▶ [Instructions for the task]
In the listing below, the answer starts at the line that has "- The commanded" and stops after the line that has "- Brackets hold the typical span"; please repeat that part exactly and nothing more.
=== Begin Enclosure ===
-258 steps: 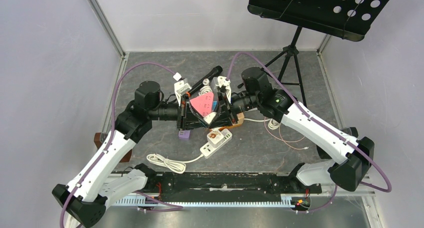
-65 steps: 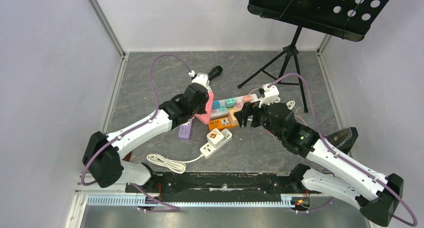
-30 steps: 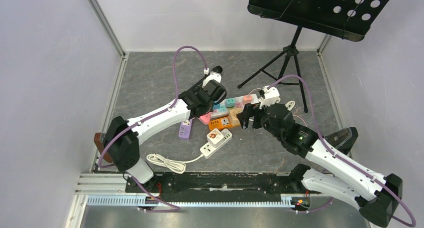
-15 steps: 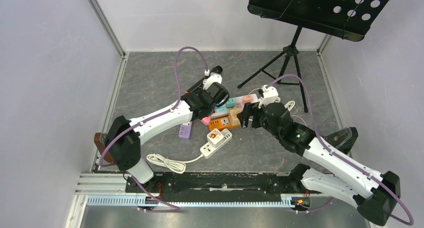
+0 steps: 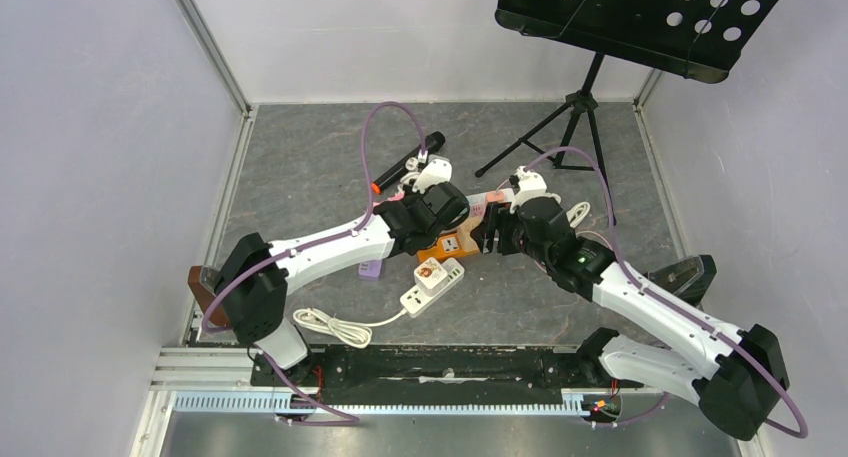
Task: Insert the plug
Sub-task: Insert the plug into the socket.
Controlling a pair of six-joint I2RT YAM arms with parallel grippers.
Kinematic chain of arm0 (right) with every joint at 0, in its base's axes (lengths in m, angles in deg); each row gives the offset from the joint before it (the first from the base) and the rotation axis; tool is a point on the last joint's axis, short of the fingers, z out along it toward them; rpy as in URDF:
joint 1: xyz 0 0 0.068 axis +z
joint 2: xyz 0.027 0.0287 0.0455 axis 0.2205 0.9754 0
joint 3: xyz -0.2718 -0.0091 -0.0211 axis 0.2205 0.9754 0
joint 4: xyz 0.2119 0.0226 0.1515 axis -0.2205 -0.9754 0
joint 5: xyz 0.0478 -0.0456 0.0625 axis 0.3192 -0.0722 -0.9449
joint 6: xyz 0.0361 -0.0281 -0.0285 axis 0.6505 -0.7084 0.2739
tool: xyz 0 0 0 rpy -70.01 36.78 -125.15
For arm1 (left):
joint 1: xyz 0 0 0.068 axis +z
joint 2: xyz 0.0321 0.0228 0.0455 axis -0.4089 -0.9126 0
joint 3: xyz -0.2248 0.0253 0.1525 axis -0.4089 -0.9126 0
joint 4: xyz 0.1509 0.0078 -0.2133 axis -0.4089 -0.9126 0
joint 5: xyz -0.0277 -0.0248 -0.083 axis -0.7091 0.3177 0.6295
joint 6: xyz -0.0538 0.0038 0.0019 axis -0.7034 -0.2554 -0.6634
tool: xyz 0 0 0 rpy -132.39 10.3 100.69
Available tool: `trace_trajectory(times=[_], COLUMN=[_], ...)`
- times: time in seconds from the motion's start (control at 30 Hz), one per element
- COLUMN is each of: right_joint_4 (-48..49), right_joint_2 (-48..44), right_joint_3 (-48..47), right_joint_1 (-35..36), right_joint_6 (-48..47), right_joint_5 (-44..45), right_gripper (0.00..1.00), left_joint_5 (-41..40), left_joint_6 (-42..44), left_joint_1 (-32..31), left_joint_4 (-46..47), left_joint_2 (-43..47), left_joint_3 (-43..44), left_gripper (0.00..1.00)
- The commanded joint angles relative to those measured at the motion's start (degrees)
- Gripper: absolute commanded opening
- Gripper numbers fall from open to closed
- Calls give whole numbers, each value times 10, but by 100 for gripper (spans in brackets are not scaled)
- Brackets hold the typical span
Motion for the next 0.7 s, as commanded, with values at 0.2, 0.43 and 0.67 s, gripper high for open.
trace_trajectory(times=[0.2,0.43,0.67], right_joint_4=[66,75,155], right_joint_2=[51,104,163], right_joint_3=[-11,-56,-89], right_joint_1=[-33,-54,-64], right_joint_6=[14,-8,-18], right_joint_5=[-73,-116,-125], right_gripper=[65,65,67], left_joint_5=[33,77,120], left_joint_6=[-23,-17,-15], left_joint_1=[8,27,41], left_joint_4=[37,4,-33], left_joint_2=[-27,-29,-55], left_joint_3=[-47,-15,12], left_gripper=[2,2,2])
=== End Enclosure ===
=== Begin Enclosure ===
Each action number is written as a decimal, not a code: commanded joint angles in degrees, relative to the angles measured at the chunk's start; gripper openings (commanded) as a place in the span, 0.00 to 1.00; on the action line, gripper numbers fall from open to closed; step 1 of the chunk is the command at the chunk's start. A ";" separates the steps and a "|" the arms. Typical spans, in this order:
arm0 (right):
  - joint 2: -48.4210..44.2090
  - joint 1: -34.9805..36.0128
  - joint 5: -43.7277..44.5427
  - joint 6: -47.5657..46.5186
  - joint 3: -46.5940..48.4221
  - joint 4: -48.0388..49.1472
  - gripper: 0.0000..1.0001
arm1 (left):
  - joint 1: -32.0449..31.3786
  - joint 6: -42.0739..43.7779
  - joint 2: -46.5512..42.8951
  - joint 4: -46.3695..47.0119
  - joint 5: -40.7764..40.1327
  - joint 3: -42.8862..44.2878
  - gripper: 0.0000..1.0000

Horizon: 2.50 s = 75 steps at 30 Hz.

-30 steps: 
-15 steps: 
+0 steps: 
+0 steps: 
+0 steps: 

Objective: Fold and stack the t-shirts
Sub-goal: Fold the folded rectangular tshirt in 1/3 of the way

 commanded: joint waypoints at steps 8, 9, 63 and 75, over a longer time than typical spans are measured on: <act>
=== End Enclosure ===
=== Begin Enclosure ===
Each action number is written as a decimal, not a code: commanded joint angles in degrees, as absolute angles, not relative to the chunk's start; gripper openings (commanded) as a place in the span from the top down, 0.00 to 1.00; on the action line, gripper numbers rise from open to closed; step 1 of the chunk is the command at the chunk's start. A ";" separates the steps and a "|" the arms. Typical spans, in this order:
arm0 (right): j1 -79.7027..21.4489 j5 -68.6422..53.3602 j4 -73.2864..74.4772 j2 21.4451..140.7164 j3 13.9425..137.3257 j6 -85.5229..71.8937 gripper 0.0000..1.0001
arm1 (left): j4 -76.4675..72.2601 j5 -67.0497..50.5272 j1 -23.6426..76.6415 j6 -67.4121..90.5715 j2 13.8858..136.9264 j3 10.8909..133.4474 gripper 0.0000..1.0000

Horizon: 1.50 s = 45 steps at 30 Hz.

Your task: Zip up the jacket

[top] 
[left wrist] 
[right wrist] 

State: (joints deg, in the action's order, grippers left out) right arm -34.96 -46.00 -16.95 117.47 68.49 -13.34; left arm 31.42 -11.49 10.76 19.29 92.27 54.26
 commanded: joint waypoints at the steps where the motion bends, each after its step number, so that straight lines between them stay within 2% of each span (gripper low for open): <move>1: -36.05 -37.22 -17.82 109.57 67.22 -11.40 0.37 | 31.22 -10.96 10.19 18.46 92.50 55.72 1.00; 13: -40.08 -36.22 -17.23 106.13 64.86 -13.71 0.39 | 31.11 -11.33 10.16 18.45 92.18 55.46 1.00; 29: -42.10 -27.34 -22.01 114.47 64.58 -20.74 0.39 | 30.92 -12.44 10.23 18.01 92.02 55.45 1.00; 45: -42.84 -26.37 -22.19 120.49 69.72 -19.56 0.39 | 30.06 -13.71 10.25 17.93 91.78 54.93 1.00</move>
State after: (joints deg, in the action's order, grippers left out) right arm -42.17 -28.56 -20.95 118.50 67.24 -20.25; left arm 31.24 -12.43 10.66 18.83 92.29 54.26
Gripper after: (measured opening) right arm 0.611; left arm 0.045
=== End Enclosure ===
▶ [Solution for this exercise]
- The commanded joint angles relative to those measured at the motion's start (degrees)
- Gripper: absolute commanded opening
- Gripper numbers fall from open to closed
- Calls give whole numbers, each value times 10, but by 100 for gripper (spans in brackets are not scaled)
- Brackets hold the typical span

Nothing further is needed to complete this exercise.